Thread: Is it a memory leak in PostgreSQL 7.4beta?
I have done some beta testing with PostgreSQL 7.4beta2. I have run a simple set of SQL statements 1 million times: -- START TRANSACTION ISOLATION LEVEL READ COMMITTED; INSERT INTO t_data (data) VALUES ('2500'); UPDATE t_data SET data = '2500' WHERE data = '2500'; DELETE FROM t_data WHERE data = '2500'; -- COMMIT; The interesting thing was that my postmaster needed around 4mb of RAM when I started running my test script using ... psql test < script.sql After about 2 1/2 hours the backend process already needed 11mb of ram. looking at the output of top you can see that it seems to be in the shared memory area: PID USER PRI NI SIZE RSS SHARE STAT %CPU %MEM TIME COMMAND 28899 hs 39 19 11456 11M 10620 R N 89.8 2.9 150:23 postmaster this seems very surprising to me because I have no explanation why PostgreSQL should consume so much more memory than at the beginning of the test. There are no trigger or something like that around. The table I am working on consist of two columns (one timestamp, one int4). In addition to that I have made a test with a different set of SQL statements. I have tried 1500 concurrent transaction on my good old AMD Athlon 500 box running RedHat Linux.
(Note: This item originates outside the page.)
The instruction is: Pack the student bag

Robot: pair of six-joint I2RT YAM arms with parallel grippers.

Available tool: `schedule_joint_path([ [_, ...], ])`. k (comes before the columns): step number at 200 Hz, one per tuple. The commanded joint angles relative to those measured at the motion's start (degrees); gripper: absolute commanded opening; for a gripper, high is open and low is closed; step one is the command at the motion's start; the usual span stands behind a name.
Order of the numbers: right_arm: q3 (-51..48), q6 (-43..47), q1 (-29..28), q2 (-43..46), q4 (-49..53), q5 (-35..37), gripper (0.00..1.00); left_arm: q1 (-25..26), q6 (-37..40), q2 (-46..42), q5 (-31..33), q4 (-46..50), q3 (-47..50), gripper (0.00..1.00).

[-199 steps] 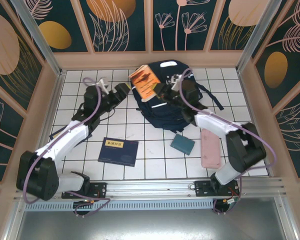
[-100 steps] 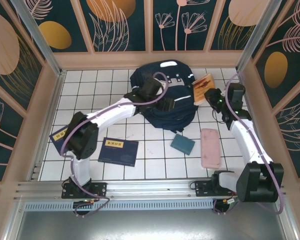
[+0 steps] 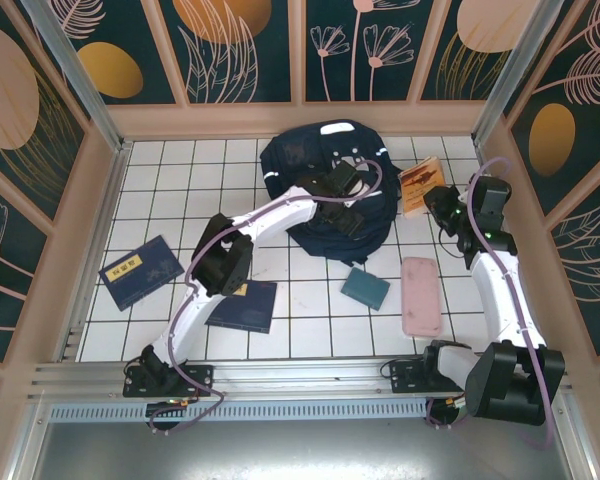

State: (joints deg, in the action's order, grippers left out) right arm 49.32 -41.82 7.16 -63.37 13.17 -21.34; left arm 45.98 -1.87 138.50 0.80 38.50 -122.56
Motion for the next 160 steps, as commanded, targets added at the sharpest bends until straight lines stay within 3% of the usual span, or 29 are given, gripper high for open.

It worked out pretty fine. The thing I came across was that my memory consumption raised during the first two hours of my test (from about 1 1/2 gigs to 1.7 gigs ram). pretty surprising as well. does anybody have an explanation for this behaviour? Regards, Hans I have run 1500 concurrent transactions on an AMD Athlon box (RedHat 9). -- Cybertec Geschwinde u Schoenig Ludo-Hartmannplatz 1/14, A-1160 Vienna, Austria Tel: +43/2952/30706; +43/664/233 90 75 www.cybertec.at, www.postgresql.at, kernel.cybertec.at
Hans-Jürgen Schönig <hs@cybertec.at> writes: > The interesting thing was that my postmaster needed around 4mb of RAM > when I started running my test script using ... > After about 2 1/2 hours the backend process already needed 11mb of ram. Hmm. I tried create table t_data (data int4, ts timestamp default now()); followed by many repetitions of START TRANSACTION ISOLATION LEVEL READ COMMITTED; INSERT INTO t_data (data) VALUES ('2500'); UPDATE t_data SET data = '2500' WHERE data = '2500'; DELETE FROM t_data WHERE data = '2500'; COMMIT; I am seeing a slow but steady growth of the backend process on a Linux box (RHL 8.0) --- top shows it growing a few K every few seconds. But I see *zero* growth with the same test on HPUX 10.20. A possible wild card is that the Postgres build I'm using on the Linux box is compiled for profiling (-pg, no --enable-debug or --enable-cassert) whereas the HPUX build has --enable-debug and --enable-cassert but no profiling. I'm not aware that there's any known memory leakage in Linux' profiling support, though. Can anyone else reproduce this, or confirm they don't see it? What platform, and what configure options? regards, tom lane
On Sat, 30 Aug 2003, Tom Lane wrote: > Hans-Jürgen Schönig <hs@cybertec.at> writes: > > The interesting thing was that my postmaster needed around 4mb of RAM > > when I started running my test script using ... > > After about 2 1/2 hours the backend process already needed 11mb of ram. > > Hmm. I tried > > create table t_data (data int4, ts timestamp default now()); > > followed by many repetitions of > > START TRANSACTION ISOLATION LEVEL READ COMMITTED; > INSERT INTO t_data (data) VALUES ('2500'); > UPDATE t_data SET data = '2500' WHERE data = '2500'; > DELETE FROM t_data WHERE data = '2500'; > COMMIT; > > I am seeing a slow but steady growth of the backend process on a Linux > box (RHL 8.0) --- top shows it growing a few K every few seconds. > > But I see *zero* growth with the same test on HPUX 10.20. > > A possible wild card is that the Postgres build I'm using on the Linux > box is compiled for profiling (-pg, no --enable-debug or --enable-cassert) > whereas the HPUX build has --enable-debug and --enable-cassert but no > profiling. I'm not aware that there's any known memory leakage in > Linux' profiling support, though. > > Can anyone else reproduce this, or confirm they don't see it? What > platform, and what configure options? RHL9, --enable-debug, CFLAGS as -O0 Doing the above sequence many times from a script piped into psql, I'm seeing RSS increasing for the backend as it goes along about the same as yours it seems.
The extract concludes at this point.